THE PROBLEM. Down to the last line, repeat the records exactly.
####
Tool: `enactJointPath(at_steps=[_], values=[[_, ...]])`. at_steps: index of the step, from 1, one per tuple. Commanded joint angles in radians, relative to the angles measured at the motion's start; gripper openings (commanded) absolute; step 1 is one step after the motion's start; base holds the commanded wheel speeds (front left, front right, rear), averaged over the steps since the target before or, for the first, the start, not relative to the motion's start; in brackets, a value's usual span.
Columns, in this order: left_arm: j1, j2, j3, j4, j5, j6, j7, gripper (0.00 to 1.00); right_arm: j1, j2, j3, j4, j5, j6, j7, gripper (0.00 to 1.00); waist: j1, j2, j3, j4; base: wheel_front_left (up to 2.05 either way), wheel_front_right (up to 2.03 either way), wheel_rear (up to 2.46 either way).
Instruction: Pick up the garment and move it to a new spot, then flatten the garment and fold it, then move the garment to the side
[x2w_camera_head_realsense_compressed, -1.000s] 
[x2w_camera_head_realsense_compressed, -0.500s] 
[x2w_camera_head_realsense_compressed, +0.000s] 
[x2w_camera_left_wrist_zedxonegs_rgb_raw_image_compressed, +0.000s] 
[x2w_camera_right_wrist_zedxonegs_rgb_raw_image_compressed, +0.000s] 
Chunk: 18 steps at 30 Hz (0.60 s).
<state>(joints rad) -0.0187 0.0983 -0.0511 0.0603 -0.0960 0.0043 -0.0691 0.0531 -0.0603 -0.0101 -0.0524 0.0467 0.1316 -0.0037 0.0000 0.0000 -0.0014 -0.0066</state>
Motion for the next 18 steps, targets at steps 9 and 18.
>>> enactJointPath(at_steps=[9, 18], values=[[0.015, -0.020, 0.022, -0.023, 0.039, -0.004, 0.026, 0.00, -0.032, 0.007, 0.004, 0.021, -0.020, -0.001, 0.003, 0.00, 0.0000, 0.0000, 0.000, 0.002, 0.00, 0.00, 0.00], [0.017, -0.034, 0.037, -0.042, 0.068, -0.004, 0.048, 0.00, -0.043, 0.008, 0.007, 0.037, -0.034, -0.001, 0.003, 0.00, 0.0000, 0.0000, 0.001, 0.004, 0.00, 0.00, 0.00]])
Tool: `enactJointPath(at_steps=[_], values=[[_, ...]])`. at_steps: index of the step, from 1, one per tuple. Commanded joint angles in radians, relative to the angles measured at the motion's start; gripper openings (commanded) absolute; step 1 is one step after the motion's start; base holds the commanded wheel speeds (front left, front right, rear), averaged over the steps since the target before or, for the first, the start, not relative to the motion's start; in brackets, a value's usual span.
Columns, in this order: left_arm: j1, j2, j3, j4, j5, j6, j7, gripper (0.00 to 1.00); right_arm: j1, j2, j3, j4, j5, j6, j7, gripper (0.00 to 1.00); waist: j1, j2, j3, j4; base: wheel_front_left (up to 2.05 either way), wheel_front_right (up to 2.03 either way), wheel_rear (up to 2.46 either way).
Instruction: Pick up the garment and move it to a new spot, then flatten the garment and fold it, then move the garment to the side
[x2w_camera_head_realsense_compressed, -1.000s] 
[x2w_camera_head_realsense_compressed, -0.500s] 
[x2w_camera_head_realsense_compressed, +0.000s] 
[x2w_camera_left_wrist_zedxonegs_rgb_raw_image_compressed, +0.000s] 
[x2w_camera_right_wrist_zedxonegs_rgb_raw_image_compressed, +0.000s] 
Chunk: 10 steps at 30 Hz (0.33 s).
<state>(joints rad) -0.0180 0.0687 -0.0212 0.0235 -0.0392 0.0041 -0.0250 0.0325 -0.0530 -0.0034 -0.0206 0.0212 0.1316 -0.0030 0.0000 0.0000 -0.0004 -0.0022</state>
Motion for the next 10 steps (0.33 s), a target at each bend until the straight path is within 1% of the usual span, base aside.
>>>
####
EXERCISE RESPONSE.
Tool: `enactJointPath(at_steps=[_], values=[[_, ...]])`. at_steps: index of the step, from 1, one per tuple. Commanded joint angles in radians, relative to the angles measured at the motion's start; gripper openings (commanded) absolute; step 1 is one step after the motion's start; base holds the commanded wheel speeds (front left, front right, rear), averaged over the steps since the target before or, for the first, the start, not relative to the motion's start; in brackets, a value's usual span.
Columns, in this order: left_arm: j1, j2, j3, j4, j5, j6, j7, gripper (0.00 to 1.00); right_arm: j1, j2, j3, j4, j5, j6, j7, gripper (0.00 to 1.00); waist: j1, j2, j3, j4; base: wheel_front_left (up to 2.05 either way), wheel_front_right (up to 2.03 either way), wheel_rear (up to 2.46 either way).
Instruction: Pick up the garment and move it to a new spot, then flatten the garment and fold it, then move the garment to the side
[x2w_camera_head_realsense_compressed, -1.000s] 
[x2w_camera_head_realsense_compressed, -0.500s] 
[x2w_camera_head_realsense_compressed, +0.000s] 
[x2w_camera_left_wrist_zedxonegs_rgb_raw_image_compressed, +0.000s] 
[x2w_camera_right_wrist_zedxonegs_rgb_raw_image_compressed, +0.000s] 
Chunk: 18 steps at 30 Hz (0.60 s).
<state>(joints rad) -0.0187 0.0983 -0.0511 0.0603 -0.0960 0.0043 -0.0691 0.0531 -0.0603 -0.0101 -0.0524 0.0467 0.1316 -0.0037 0.0000 0.0000 -0.0014 -0.0066</state>
Motion for the next 18 steps, targets at steps 9 and 18.
>>> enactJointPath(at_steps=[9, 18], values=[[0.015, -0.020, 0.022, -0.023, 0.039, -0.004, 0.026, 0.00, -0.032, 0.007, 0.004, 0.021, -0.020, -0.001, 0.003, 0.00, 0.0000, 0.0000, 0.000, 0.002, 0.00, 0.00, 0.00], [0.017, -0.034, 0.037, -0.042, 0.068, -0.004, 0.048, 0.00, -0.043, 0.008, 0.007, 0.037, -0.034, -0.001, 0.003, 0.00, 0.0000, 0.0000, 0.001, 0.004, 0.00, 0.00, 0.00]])
Tool: `enactJointPath(at_steps=[_], values=[[_, ...]])`. at_steps: index of the step, from 1, one per tuple. Commanded joint angles in radians, relative to the angles measured at the motion's start; gripper openings (commanded) absolute; step 1 is one step after the motion's start; base holds the commanded wheel speeds (front left, front right, rear), averaged over the steps since the target before or, for the first, the start, not relative to the motion's start; in brackets, a value's usual span.
Columns, in this order: left_arm: j1, j2, j3, j4, j5, j6, j7, gripper (0.00 to 1.00); right_arm: j1, j2, j3, j4, j5, j6, j7, gripper (0.00 to 1.00); waist: j1, j2, j3, j4; base: wheel_front_left (up to 2.05 either way), wheel_front_right (up to 2.03 either way), wheel_rear (up to 2.46 either way).
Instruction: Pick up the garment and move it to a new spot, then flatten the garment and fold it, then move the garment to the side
[x2w_camera_head_realsense_compressed, -1.000s] 
[x2w_camera_head_realsense_compressed, -0.500s] 
[x2w_camera_head_realsense_compressed, +0.000s] 
[x2w_camera_left_wrist_zedxonegs_rgb_raw_image_compressed, +0.000s] 
[x2w_camera_right_wrist_zedxonegs_rgb_raw_image_compressed, +0.000s] 
Chunk: 10 steps at 30 Hz (0.33 s).
<state>(joints rad) -0.0180 0.0687 -0.0212 0.0235 -0.0392 0.0041 -0.0250 0.0325 -0.0530 -0.0034 -0.0206 0.0212 0.1316 -0.0030 0.0000 0.0000 -0.0004 -0.0022</state>
Motion for the next 10 steps (0.33 s), a target at each bend until the straight path is within 1% of the usual span, base aside.
>>>

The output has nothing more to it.